At the tail end of the whaling era, mixing rye whiskey, sweet vermouth, and bitters became popular in New York City. And it spread to the rest of the region—Hartford, Connecticut, specifically. The whalers from Fohr picked up the habit there. Heading back to their homeland because work dried up, they brought the recipe and their appetite for it with them.

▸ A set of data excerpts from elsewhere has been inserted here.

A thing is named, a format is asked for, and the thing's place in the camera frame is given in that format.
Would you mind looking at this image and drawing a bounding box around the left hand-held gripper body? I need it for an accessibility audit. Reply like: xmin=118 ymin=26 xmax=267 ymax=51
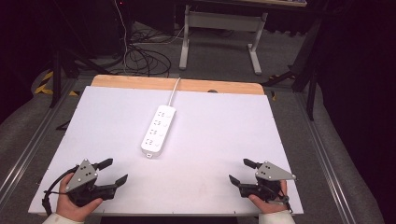
xmin=64 ymin=158 xmax=117 ymax=208

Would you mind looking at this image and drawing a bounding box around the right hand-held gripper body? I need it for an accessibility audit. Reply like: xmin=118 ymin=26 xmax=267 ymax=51
xmin=238 ymin=161 xmax=297 ymax=202

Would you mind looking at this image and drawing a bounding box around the person's right hand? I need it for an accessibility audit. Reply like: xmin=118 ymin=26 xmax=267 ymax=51
xmin=248 ymin=180 xmax=289 ymax=216

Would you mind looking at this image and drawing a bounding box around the person's left hand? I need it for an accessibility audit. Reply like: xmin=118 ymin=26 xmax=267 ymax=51
xmin=55 ymin=173 xmax=104 ymax=223

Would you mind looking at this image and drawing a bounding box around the white board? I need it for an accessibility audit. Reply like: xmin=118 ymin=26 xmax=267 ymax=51
xmin=27 ymin=85 xmax=304 ymax=217

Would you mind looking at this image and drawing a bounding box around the white power strip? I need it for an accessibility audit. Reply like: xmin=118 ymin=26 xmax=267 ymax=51
xmin=140 ymin=105 xmax=177 ymax=159

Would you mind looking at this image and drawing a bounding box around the wooden table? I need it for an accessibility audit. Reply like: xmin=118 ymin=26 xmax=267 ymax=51
xmin=90 ymin=74 xmax=265 ymax=96

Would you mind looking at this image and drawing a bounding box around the black metal stand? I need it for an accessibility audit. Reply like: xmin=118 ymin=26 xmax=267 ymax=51
xmin=261 ymin=17 xmax=323 ymax=121
xmin=48 ymin=0 xmax=110 ymax=109

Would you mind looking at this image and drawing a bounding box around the yellow black floor tape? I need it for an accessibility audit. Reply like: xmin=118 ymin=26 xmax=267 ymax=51
xmin=34 ymin=70 xmax=79 ymax=97

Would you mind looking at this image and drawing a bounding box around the black gripper wrist strap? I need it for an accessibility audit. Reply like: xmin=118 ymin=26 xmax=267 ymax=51
xmin=266 ymin=195 xmax=294 ymax=215

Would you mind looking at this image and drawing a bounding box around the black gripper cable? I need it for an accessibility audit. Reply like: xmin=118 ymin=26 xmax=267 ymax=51
xmin=41 ymin=164 xmax=80 ymax=217

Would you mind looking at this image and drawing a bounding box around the metal floor rail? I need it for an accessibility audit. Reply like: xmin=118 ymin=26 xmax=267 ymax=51
xmin=293 ymin=92 xmax=354 ymax=224
xmin=0 ymin=77 xmax=79 ymax=204

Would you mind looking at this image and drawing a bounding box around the white power strip cable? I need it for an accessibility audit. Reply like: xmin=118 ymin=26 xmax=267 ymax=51
xmin=167 ymin=77 xmax=182 ymax=107

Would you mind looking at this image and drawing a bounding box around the black floor cable bundle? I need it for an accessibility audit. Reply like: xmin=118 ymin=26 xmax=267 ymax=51
xmin=123 ymin=29 xmax=173 ymax=78

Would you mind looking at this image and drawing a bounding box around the thin white hanging cable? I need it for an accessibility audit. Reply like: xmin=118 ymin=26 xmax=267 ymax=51
xmin=113 ymin=0 xmax=129 ymax=75

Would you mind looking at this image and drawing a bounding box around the white metal desk frame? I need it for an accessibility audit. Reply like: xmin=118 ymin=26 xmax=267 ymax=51
xmin=178 ymin=4 xmax=269 ymax=76

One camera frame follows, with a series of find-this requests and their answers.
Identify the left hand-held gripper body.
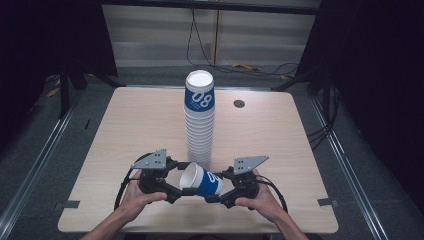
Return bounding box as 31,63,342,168
130,148,179,204

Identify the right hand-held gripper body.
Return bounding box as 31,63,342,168
221,155,270,210

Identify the blue printed paper cup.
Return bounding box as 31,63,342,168
178,162,224,197

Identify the stack of paper cups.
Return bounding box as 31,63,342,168
183,69,216,168

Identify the person's right hand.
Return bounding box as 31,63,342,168
234,168,285,224

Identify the person's left hand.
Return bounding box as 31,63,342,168
116,169,168,223

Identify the grey tape piece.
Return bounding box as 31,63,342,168
316,197,340,208
54,199,81,211

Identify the long yellow tape strip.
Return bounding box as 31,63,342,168
232,63,262,72

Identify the black metal stand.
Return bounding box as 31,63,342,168
57,63,127,120
270,68,336,116

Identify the black crossbar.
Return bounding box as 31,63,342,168
100,0,322,16

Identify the black curtain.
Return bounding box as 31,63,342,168
0,0,118,158
294,0,424,214

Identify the right hand-held gripper cable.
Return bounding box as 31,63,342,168
255,174,290,214

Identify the bundle of black cables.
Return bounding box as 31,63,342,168
306,84,342,152

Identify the metal floor rail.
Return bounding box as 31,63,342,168
309,96,392,240
0,105,77,232

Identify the black floor cable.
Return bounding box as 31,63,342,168
213,62,300,78

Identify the hanging black cable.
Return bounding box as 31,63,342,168
185,8,216,68

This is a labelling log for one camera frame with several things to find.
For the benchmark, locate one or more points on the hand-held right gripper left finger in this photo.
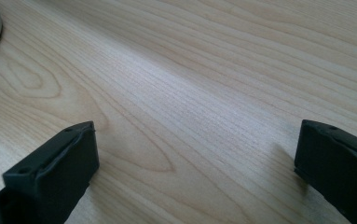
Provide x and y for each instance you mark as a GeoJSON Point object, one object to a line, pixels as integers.
{"type": "Point", "coordinates": [52, 174]}

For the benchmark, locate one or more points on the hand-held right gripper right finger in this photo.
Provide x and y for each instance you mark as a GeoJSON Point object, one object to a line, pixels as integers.
{"type": "Point", "coordinates": [337, 168]}

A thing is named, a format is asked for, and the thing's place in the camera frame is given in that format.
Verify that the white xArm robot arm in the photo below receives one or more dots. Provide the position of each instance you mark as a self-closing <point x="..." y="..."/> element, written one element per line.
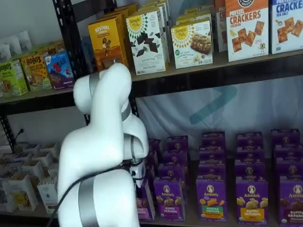
<point x="106" y="142"/>

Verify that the black wall plug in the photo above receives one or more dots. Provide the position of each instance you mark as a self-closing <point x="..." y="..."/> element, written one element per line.
<point x="20" y="132"/>

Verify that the white open snack box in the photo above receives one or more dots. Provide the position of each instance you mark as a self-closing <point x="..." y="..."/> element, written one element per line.
<point x="23" y="191"/>
<point x="45" y="158"/>
<point x="33" y="169"/>
<point x="48" y="194"/>
<point x="48" y="149"/>
<point x="7" y="196"/>

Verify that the yellow Bobo's box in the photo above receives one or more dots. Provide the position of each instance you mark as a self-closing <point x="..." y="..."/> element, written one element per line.
<point x="35" y="73"/>

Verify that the purple Annie's box yellow patch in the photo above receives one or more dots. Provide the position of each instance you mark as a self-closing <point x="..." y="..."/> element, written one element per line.
<point x="252" y="201"/>

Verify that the orange pretzel crackers cheddar box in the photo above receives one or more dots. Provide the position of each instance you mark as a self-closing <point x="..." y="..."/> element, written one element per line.
<point x="247" y="33"/>
<point x="220" y="26"/>

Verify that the orange Bobo's box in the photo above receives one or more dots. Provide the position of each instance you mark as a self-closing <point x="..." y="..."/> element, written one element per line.
<point x="53" y="49"/>

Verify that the white paper bag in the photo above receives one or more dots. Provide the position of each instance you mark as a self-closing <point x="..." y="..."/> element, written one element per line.
<point x="14" y="47"/>
<point x="24" y="40"/>
<point x="4" y="52"/>

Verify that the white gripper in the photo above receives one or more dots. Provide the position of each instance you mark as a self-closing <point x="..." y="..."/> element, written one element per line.
<point x="137" y="171"/>

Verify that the Simple Mills dark thins box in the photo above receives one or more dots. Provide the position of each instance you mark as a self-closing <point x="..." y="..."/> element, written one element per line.
<point x="158" y="2"/>
<point x="145" y="42"/>
<point x="163" y="14"/>

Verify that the green Bobo's box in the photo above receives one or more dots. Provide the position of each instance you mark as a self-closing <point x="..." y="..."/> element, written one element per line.
<point x="11" y="78"/>

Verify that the blue Zbar box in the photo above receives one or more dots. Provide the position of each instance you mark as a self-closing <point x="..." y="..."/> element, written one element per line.
<point x="60" y="71"/>

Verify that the purple Annie's box chocolate bunnies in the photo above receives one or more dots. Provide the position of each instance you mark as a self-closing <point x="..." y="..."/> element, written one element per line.
<point x="292" y="203"/>

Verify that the black metal shelf rack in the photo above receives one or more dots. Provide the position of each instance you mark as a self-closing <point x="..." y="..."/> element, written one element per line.
<point x="213" y="80"/>

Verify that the blue pretzel crackers box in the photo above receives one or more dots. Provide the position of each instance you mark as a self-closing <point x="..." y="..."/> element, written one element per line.
<point x="287" y="26"/>

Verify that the white sheet with teal logo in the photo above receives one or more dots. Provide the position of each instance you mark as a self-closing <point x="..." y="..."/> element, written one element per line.
<point x="260" y="106"/>

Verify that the yellow Revival box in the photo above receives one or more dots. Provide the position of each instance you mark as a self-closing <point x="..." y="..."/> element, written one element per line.
<point x="118" y="16"/>
<point x="126" y="8"/>
<point x="105" y="42"/>

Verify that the purple Annie's box pink patch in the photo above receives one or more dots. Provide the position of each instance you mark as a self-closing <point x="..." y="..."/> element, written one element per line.
<point x="145" y="205"/>

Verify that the Simple Mills bar box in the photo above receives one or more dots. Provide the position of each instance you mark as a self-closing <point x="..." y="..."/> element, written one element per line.
<point x="194" y="18"/>
<point x="191" y="45"/>
<point x="196" y="11"/>

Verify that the white small boxes group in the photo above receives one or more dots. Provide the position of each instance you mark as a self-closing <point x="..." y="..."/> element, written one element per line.
<point x="35" y="104"/>

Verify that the purple Annie's box green patch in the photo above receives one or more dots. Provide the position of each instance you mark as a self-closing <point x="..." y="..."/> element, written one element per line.
<point x="211" y="201"/>

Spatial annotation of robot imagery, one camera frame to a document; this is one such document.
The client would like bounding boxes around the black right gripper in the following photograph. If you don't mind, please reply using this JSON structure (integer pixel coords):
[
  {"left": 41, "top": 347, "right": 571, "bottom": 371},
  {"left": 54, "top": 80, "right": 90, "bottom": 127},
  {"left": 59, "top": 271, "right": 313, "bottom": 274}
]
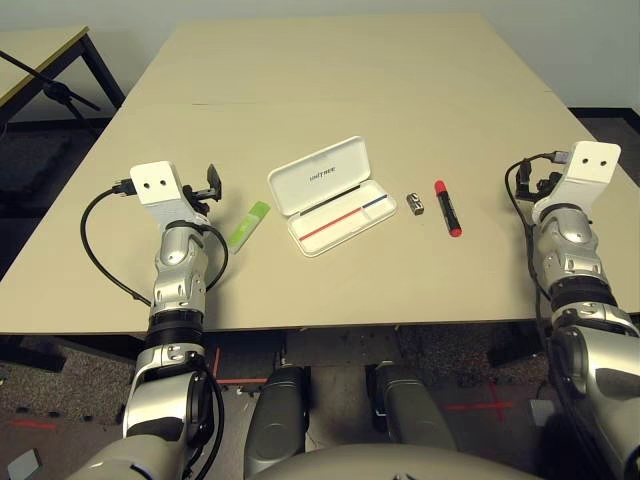
[{"left": 517, "top": 159, "right": 564, "bottom": 202}]

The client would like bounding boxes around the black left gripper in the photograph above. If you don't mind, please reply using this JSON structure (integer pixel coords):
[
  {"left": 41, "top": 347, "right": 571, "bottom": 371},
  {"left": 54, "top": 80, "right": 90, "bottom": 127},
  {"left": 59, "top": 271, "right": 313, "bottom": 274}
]
[{"left": 180, "top": 163, "right": 225, "bottom": 217}]

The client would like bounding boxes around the green highlighter pen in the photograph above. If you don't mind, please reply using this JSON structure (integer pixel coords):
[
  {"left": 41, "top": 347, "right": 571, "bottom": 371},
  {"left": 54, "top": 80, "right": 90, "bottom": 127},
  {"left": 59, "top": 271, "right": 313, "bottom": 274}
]
[{"left": 228, "top": 200, "right": 272, "bottom": 254}]

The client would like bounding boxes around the black marker red cap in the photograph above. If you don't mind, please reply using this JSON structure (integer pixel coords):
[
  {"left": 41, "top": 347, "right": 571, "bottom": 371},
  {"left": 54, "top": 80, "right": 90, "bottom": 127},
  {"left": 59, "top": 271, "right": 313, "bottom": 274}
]
[{"left": 433, "top": 179, "right": 464, "bottom": 239}]

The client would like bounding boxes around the white Unitree pencil case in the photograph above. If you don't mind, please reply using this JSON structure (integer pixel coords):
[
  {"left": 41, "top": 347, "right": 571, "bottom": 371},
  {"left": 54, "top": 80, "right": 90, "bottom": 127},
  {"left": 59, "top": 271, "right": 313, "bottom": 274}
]
[{"left": 267, "top": 135, "right": 400, "bottom": 259}]

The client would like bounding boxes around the black tripod stand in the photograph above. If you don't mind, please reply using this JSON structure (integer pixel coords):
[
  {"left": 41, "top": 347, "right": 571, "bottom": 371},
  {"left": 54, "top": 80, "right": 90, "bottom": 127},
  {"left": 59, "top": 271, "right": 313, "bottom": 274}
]
[{"left": 0, "top": 49, "right": 101, "bottom": 114}]

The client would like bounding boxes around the black table underframe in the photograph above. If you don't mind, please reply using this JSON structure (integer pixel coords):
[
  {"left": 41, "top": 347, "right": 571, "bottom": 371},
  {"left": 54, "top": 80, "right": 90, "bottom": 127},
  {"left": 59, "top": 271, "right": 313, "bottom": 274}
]
[{"left": 0, "top": 312, "right": 640, "bottom": 374}]

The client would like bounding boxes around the beige side table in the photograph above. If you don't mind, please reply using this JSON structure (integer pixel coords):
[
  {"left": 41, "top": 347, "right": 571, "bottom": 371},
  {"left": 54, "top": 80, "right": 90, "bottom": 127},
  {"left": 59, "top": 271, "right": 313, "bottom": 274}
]
[{"left": 0, "top": 24, "right": 126, "bottom": 131}]

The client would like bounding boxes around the grey floor plate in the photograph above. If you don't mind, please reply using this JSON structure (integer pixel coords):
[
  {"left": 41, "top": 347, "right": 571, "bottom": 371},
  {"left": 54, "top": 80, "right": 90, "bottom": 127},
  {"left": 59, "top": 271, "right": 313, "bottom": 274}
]
[
  {"left": 7, "top": 448, "right": 44, "bottom": 477},
  {"left": 528, "top": 398, "right": 554, "bottom": 427}
]

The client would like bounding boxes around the grey left robot leg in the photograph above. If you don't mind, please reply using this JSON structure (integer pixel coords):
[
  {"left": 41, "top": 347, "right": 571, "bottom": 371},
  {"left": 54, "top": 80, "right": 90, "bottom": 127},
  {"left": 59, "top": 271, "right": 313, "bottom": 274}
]
[{"left": 242, "top": 364, "right": 311, "bottom": 479}]

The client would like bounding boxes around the grey robot leg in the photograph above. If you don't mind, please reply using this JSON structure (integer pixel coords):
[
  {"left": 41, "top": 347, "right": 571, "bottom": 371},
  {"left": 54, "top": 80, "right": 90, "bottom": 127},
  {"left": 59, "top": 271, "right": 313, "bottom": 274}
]
[
  {"left": 367, "top": 360, "right": 459, "bottom": 451},
  {"left": 242, "top": 364, "right": 311, "bottom": 479}
]

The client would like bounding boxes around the grey right robot leg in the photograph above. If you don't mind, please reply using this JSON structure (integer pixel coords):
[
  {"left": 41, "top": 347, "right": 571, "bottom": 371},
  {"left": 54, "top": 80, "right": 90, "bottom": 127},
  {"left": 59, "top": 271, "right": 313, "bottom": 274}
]
[{"left": 367, "top": 360, "right": 459, "bottom": 451}]

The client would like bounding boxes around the grey robot torso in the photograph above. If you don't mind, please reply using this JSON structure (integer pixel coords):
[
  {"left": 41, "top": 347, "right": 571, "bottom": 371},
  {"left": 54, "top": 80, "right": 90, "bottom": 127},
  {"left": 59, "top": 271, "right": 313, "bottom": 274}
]
[{"left": 244, "top": 443, "right": 546, "bottom": 480}]

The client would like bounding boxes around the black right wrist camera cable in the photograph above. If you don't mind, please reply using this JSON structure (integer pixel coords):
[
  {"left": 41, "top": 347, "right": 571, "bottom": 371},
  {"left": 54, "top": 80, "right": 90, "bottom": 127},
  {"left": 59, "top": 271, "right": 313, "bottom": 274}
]
[{"left": 503, "top": 148, "right": 621, "bottom": 480}]

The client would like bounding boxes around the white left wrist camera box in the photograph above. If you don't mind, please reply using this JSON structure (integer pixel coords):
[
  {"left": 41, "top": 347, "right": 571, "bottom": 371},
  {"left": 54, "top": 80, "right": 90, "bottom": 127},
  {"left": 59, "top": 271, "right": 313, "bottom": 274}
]
[{"left": 128, "top": 159, "right": 212, "bottom": 230}]

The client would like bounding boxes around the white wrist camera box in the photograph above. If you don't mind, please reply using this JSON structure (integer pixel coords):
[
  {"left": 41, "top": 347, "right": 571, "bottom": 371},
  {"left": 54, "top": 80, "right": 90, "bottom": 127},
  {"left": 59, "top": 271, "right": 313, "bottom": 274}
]
[
  {"left": 532, "top": 140, "right": 622, "bottom": 221},
  {"left": 128, "top": 159, "right": 212, "bottom": 230}
]

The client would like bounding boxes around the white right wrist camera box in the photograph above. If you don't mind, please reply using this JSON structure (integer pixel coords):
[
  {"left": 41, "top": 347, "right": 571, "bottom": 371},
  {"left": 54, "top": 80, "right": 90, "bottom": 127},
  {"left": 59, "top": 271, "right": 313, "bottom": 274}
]
[{"left": 532, "top": 140, "right": 622, "bottom": 221}]

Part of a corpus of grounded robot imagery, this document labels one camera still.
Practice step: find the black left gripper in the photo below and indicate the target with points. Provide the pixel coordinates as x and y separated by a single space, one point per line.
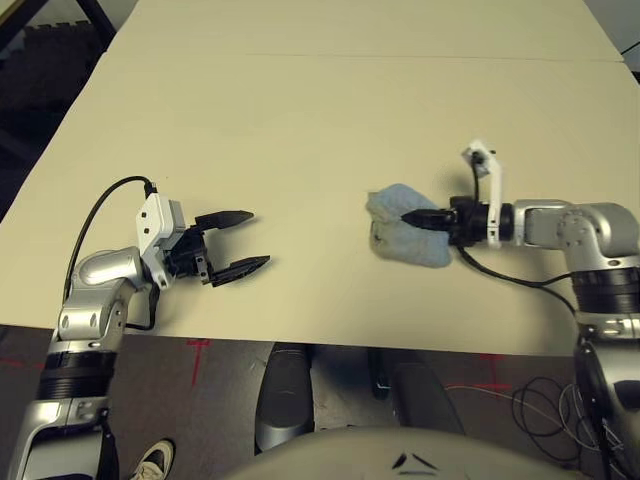
190 255

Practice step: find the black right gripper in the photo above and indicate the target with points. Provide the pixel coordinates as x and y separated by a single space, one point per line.
470 222

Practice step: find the light blue rag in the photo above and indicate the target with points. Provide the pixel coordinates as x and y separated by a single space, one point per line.
405 245

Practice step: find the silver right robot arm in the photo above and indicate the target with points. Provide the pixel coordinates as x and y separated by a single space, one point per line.
590 225

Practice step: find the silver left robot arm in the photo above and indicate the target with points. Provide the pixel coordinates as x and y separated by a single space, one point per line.
95 285

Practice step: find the red tape cross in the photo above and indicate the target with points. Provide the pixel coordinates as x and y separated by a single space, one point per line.
492 385
198 357

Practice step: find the black left robot leg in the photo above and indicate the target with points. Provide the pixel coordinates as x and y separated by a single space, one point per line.
285 395

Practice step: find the black robot leg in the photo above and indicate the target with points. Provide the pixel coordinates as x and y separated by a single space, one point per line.
420 395
285 395

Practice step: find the black right robot leg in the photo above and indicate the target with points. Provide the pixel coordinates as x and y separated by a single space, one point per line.
420 395

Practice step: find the white and black sneaker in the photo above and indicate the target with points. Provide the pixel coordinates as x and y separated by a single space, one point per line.
155 460

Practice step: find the grey robot torso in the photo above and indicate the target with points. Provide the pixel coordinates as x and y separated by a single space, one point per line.
375 455

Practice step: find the black foam floor mat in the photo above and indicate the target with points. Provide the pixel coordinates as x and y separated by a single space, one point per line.
40 75

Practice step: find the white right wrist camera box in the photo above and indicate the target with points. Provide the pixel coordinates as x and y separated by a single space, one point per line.
496 190

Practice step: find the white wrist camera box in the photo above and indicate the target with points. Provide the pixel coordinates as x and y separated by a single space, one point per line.
155 220
496 190

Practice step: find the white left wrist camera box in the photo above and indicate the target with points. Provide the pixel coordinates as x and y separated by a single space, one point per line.
155 220

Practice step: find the black metal frame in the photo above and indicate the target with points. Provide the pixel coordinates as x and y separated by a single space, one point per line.
97 17

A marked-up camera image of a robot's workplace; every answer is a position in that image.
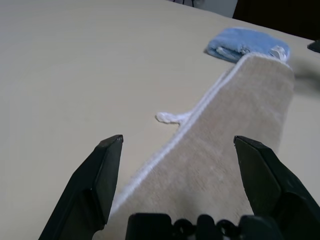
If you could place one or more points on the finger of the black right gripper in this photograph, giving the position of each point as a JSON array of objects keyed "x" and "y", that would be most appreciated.
[{"x": 315, "y": 46}]

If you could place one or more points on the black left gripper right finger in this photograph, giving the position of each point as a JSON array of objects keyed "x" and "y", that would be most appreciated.
[{"x": 270, "y": 185}]

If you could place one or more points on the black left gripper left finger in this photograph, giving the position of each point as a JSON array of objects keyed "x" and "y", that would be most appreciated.
[{"x": 95, "y": 185}]

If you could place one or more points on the beige towel with white trim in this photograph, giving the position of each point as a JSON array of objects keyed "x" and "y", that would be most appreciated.
[{"x": 225, "y": 125}]

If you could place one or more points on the folded light blue towel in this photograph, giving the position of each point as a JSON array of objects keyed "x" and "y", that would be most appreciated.
[{"x": 237, "y": 40}]

To this day, the little island of less than 9,000 people is in love with it. They drink it for lunch, for dinner, as a nightcap, for special occasions. Pictures of it adorn restaurants and menus. Bartenders specialize in it. And people seek it out constantly.

Manhattan Ingredients

  • 2 oz. rye, bourbon, or Canadian whiskey
  • .75 oz. sweet vermouth
  • 1 dash Angostura bitters
  • 1 cherry

How to Make a Manhattan

  1. Pour whiskey, vermouth, and bitters into a shaker with ice cubes, stir
  2. Strain into chilled glass
  3. Garnish with cherry

Tips for Making a Manhattan

  • Shake with cracked ice to get a better mix; crack the ice cube in the palm of your hand with the back of a bar spoon
  • A maraschino cherry is best, though a lemon twist can be used instead of the cherry for a dressed-down version

Mojito

Mojitos may seem like a newer, trendy drink, but their history reaches back many centuries. Native Cubans used mint leaves, sugar cane juice, and lime for medicine. The European presence in the Caribbean around that time encountered it and it soon evolved into a recreational drink with the addition of rum. The combination of cool mint leaves in mojitos complements the punch of citrus exquisitely. Making a mojito isn’t difficult, but making an excellent one is, so practice! There are worse fates in the world than disposing of practice mojitos.

Mojito Ingredients

  • 1.5 oz. rum
  • 1 oz. lime juice
  • 2 teaspoons sugar
  • 6 mint leaves
  • Club soda

How to Make a Mojito

  1. Muddle 4 mint leaves with sugar and lime juice
  2. Fill glass half full with crushed ice, add rum, and stir
  3. Top off with club soda
  4. Garnish with leftover 2 mint leaves and optional lime wheel or wedge

Tips for Making a Mojito

  • Slap the mint leaves with your hands before putting them in the glass to muddle; it releases the mint leaves’ essential oil
  • Stir gently to avoid mint leaves ripping
  • Use dark rum to create a deeper flavor profile

A Solid Bartender Recipes and Bartender Drinks List

These are the most popular cocktail recipes bartenders should know. They teach them in bartending school, no doubt. They are, in fact, must-know drinks for bartenders—or those learning how to become a bartender. Whether at a sports bar or a cocktail bar, bartenders cannot escape these drinks. And for good reason. They’re all delicious, popular, and worth knowing. That’s why we put them in this bartender drink guide. If you offer them in your bar, you'll go through liquor so quickly you'll never find out if liquor can go bad. You can also check out some of the best bartending books for more inspiration.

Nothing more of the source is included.